Par chance, l’Institut Néerlandais n’a pas assez d’argent pour se payer un décorateur ou un architecte. En revanche, il possède des murs et des cadres anciens. Il a également des dessins, de sa collection ou prêtés par d’autres institutions, qu’il entoure des seconds et pose sur les premiers. Cela donne des expositions remarquables, où l’on regarde les œuvres sans s’encombrer d’une mise en scène aussi chic que toc.
Fidèle à sa vocation, il présente aujourd’hui des dessins français du XVIIIe siècle du Rijksmuseum. La limite chronologique est floue, puisqu’un portrait d’Ingres et un dessin ossianesque de Girodet terminent la démonstration. On ne s’en plaindra pas, au vu de la qualité des feuilles. Celles-ci sont assez peu connues : on ne s’attend jamais à trouver de l’art français dans les musées Hollandais, selon un préjugé tenace dont Pierre Rosenberg, dans la préface du catalogue d’une exposition - déjà à l’Institut Néerlandais - sur les peintures françaises dans les collections hollandaises, soulignait l’inconsistance.

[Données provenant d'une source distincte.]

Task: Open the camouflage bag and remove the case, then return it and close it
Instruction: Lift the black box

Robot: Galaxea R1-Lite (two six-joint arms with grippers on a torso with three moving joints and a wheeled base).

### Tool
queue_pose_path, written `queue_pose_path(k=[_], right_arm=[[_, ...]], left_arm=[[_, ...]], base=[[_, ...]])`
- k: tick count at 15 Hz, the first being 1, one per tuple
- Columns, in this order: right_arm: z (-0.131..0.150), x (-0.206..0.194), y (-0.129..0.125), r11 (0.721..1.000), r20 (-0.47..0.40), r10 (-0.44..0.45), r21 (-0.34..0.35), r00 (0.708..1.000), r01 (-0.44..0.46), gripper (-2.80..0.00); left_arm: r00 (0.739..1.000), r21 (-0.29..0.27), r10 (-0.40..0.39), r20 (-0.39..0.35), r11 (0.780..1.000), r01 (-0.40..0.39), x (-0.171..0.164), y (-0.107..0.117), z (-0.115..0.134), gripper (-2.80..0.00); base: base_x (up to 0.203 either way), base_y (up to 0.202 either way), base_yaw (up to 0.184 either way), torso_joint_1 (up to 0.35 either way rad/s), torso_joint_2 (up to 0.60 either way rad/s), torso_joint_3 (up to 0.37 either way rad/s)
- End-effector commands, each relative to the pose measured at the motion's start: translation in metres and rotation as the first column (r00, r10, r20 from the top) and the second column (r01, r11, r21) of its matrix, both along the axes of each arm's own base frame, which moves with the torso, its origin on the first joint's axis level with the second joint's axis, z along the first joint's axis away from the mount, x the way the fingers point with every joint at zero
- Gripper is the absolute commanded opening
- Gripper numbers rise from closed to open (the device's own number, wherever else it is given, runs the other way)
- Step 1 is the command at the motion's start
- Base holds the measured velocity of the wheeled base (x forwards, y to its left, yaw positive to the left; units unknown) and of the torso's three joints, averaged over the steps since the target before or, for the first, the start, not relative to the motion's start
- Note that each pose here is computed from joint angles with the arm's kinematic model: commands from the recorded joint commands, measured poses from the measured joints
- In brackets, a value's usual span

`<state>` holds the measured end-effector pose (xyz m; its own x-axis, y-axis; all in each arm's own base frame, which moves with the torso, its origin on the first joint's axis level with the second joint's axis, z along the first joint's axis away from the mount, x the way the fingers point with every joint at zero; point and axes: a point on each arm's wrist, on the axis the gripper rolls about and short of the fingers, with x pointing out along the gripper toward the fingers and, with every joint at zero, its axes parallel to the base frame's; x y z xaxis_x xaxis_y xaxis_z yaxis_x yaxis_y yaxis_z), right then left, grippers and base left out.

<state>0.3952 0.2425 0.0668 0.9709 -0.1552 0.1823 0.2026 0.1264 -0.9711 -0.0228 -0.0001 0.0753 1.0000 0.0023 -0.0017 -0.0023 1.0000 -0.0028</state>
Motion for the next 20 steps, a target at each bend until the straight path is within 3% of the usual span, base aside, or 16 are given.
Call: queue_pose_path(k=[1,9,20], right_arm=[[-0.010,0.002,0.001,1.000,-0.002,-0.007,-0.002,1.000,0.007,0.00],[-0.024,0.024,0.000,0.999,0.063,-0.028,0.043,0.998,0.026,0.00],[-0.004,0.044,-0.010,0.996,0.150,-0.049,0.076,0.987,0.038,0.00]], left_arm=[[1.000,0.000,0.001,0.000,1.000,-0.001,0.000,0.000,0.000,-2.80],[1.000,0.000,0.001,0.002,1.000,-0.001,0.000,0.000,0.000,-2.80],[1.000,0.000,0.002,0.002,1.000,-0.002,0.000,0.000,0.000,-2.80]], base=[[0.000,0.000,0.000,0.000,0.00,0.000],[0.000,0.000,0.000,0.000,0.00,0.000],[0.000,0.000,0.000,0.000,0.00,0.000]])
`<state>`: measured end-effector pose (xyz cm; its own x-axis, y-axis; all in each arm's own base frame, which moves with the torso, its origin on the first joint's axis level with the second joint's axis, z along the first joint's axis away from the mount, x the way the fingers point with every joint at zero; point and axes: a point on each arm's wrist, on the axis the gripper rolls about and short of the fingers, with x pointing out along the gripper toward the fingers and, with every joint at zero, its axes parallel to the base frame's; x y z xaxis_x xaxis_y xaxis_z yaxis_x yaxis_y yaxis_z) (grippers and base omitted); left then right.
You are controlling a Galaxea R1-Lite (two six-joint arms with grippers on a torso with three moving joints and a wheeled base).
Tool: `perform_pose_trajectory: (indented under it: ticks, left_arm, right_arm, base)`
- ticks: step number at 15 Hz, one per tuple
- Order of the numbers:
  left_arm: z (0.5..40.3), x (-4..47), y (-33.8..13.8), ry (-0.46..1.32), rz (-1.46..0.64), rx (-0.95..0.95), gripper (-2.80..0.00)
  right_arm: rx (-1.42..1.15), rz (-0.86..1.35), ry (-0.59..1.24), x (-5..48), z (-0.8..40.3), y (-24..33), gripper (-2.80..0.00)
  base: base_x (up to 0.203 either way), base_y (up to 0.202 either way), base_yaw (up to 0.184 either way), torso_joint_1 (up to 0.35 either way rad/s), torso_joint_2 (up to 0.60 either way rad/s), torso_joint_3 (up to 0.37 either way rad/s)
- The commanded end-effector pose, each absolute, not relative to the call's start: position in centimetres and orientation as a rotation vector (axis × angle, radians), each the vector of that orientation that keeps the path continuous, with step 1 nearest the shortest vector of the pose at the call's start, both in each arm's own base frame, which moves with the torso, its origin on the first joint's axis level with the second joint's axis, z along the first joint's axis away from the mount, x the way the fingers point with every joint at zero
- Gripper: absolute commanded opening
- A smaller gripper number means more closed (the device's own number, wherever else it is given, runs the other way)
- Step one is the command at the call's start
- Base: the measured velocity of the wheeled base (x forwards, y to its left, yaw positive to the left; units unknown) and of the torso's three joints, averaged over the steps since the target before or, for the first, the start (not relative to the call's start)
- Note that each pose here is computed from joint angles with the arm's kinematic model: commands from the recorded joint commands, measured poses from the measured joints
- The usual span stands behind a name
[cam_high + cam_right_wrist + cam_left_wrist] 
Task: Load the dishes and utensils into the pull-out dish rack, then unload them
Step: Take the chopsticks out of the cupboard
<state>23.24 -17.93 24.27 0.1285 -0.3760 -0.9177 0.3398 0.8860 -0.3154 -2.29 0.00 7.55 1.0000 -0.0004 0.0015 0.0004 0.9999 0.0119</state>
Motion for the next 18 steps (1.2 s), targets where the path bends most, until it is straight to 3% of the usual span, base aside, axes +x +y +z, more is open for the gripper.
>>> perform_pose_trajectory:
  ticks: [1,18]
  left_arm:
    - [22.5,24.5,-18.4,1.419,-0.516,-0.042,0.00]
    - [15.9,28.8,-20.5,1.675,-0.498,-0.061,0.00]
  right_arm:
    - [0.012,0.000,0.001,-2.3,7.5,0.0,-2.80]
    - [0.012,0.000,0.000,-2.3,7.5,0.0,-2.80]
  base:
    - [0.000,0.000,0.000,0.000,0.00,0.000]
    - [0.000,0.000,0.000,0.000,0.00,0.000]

La sélection proposée présente un panorama varié : du dessin décoratif ou d’architecture (impressionnant projet de plafond pour un hôtel de La Haye, par Daniel Marot, artiste huguenot expatrié aux Pays-Bas) aux paysages (une inattendue Vue du Parc et du château de Saint-Cloud par Trinquesse) en passant par des projets d’illustration d’Oudry pour les fables de La Fontaine ou des études pour des peintures d’Histoire (Jean Restout : Io métamorphosé en génisse rencontre son père Inachos et ses sœurs), tous les genres sont représentés. Watteau et Boucher, le premier avec huit feuilles, le second avec douze, se taillent la part du lion avec Fragonard (six dessins exposés). Ceci s’explique par le legs important effectué par le collectionneur Fritz Mannheimer. Celui-ci, comme nous l’apprend le catalogue, s’attachait aux grands noms. C’est à lui également que l’on doit le portrait de Lady Bentick d’Ingres, daté de 1815.
Si le catalogue est d’un format très pratique, et offre de bonnes reproductions en couleur de toutes les œuvres exposées, on peut regretter l’absence d’historique et la curieuse idée de rejeter les références bibliographiques à la fin, en mélangeant celles-ci avec des notes sans aucun renvoi à celles-ci dans les notices. Le texte lui-même, dû à Robert Jan te Rijdt, conservateur au Rijsprentenkabinet, aurait gagné à être plus concis.